■ DIRECTIONS FOR THIS TASK
Transcribe exactly the portion of the listing below that runs from the line containing "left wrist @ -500" through its last line.

■ RAW DATA
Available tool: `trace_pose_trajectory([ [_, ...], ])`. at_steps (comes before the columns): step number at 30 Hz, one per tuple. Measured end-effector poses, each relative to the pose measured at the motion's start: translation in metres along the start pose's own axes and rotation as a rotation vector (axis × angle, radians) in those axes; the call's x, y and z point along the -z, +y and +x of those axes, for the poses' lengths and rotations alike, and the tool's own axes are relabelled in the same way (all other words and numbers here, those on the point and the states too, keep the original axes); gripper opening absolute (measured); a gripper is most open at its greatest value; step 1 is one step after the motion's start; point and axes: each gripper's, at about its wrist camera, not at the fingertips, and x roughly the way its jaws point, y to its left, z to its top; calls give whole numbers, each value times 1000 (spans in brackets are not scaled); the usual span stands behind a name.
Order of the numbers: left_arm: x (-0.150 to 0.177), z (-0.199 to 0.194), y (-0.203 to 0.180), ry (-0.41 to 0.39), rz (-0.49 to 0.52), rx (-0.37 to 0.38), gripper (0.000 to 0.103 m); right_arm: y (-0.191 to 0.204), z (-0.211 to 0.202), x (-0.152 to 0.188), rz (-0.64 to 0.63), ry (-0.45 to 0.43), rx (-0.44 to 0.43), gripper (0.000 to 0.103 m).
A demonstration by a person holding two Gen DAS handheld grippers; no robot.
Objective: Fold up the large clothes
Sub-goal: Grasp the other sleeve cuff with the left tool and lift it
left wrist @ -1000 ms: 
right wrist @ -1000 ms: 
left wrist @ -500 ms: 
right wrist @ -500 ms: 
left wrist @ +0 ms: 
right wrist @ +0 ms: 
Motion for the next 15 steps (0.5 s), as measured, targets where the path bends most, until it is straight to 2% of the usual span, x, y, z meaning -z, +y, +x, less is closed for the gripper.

■ SOLUTION FOR THIS PROBLEM
left wrist @ -500 ms: 
right wrist @ -500 ms: 
left wrist @ +0 ms: 
right wrist @ +0 ms: 
Motion for the next 15 steps (0.5 s), as measured, targets where the path bends most, until it is straight to 2% of the usual span, x, y, z meaning -z, +y, +x, less is closed for the gripper.

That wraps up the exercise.